しかし、問題が顕在化し当事務所にご相談いただいた際には、治療や検査のタイミングを失い、また、資料の収集も困難となるなど、すでに手遅れとなるケースが散見されます。

本日ご相談に来られた方も、もう少し早く相談に来ていただければ、休業損害の内払いの継続を受けられたり、適切な時期に必要な検査や診断を受けられた可能性があったにもかかわらず、時機を逸してしまったために出来ることが限られてしまうという事態が生じました。

実はこの方は、弁護士費用特約に加入しておりもっと早期に弁護士に相談・委任したいと思い、弁特社(ちなみにこの損保会社もあいおいで、相手方損保もあいおいの事案でした。)に相談したところ、弁特社から「まだ弁護士に委任するのは早い」と言われてしまい、これまで弁護士に相談できなかったという事情がございました。

この方は、交通事故でくも膜下出血等の頭部外傷を負い、事故から9か月経過した現在でも症状が生じているにもかかわらず、事故当初頭部CT画像が撮影されたのみで脳神経外科での治療は早期に終了してしまい、また、高次脳機能障害のフォローがされていなかったために、画像所見や高次脳機能障害についての適切な診断がされていないという状況でした。
また、現在でも就労が困難な状況であるにもかかわらず、3か月程度で相手方損保からの休業損害の支払いも打ち切られ、大変困った状況に陥っておりました。

もちろん、ご相談の際には現状でできる範囲のすべてのことをお伝えしましたが、もう少し早くご相談いただければ、より実効性がある方策をお伝え出来たと思うと忸怩たる思いをしておりますし、弁特社もなぜ余計なことを話したのか非常に腹立たしい思いでいます。
結局休業損害打切り後6か月が経過してしまった今では、この弁特社が人身傷害で休業損害を払ってくれることは現実的にありえませんので、その発言の責任を取ってくれることもありません。

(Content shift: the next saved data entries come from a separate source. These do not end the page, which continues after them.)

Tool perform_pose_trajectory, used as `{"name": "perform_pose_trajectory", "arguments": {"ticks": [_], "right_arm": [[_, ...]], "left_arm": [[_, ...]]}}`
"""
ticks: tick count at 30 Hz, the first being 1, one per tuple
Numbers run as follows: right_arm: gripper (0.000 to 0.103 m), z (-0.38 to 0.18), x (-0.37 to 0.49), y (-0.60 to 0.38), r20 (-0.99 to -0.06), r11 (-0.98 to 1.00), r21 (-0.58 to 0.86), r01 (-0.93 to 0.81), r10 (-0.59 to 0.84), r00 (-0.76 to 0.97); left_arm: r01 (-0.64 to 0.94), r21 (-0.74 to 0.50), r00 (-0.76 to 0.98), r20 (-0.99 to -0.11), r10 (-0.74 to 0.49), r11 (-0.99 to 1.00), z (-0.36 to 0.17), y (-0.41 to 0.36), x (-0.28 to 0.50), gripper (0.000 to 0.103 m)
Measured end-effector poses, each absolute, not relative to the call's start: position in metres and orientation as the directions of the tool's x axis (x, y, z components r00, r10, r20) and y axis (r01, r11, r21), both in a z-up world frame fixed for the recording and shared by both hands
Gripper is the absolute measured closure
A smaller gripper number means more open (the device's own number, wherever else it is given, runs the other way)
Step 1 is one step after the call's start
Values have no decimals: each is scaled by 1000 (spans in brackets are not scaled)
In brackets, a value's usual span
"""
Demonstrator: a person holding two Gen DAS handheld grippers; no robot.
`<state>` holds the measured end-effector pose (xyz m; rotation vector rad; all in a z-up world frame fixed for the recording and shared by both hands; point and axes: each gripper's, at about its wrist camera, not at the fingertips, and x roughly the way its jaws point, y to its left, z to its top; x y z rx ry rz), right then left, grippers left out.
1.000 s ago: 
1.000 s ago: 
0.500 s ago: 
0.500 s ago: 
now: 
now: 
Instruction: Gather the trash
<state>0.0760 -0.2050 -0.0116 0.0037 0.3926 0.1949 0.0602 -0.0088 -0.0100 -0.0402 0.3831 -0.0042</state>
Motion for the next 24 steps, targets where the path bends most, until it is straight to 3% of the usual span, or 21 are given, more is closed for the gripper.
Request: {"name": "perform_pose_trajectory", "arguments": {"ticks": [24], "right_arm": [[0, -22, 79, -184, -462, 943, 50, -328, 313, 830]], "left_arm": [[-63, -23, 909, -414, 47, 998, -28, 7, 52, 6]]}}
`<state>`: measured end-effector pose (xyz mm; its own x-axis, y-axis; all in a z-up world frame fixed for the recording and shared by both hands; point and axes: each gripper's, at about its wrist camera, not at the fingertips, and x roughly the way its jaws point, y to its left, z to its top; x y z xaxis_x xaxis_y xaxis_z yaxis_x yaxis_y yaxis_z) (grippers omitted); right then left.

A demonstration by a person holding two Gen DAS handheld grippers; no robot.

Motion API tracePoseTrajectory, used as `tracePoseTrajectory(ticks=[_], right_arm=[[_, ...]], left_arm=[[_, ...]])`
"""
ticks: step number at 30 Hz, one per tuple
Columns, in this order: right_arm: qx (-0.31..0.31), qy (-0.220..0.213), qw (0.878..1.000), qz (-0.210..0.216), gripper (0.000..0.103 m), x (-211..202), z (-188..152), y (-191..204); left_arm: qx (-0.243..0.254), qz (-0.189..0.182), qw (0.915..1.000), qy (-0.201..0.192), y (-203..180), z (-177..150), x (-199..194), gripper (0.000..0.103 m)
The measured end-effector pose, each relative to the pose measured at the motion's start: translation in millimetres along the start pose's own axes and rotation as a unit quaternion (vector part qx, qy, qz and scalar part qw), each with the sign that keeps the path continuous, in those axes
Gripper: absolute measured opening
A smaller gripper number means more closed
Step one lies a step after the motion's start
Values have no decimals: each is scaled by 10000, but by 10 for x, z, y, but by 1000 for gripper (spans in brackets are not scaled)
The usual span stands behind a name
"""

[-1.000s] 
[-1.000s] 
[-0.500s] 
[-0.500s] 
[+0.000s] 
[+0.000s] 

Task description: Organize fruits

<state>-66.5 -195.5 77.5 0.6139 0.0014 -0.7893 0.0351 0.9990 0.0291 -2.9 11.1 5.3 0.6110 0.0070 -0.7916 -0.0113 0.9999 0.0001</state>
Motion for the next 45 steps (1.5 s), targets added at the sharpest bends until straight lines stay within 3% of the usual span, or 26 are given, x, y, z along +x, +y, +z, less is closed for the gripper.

弁護士にご相談いただく際は、今目の前に生じた問題への対応策だけでなく、適正かつ公正な賠償を受けるために今後生じるであろう問題を予測し、これを未然に防ぐための方策をお伝えしています。
他方、弁特社の担当者は、被害者の方の現状をすべて的確に把握しているわけではありませんし、親身になって話を聞き今後予想しうる問題点への事前の対策を講じてくれるわけではありません。
良くて「ちゃんと通院してくださいね」というレベルのアドバイスしかしてくれないのが現状でしょう。

弁特社の担当者が、弁護士への相談や委任のタイミングを決めるわけではありませんし、そのような権限もありません。
また、当事務所ではご相談時に費用はいただきませんので、ご相談前に弁特社に伝えるなどの手続は必要ありません。
ご自身が弁護士に相談したいと思ったタイミングで、弁護士に相談してください。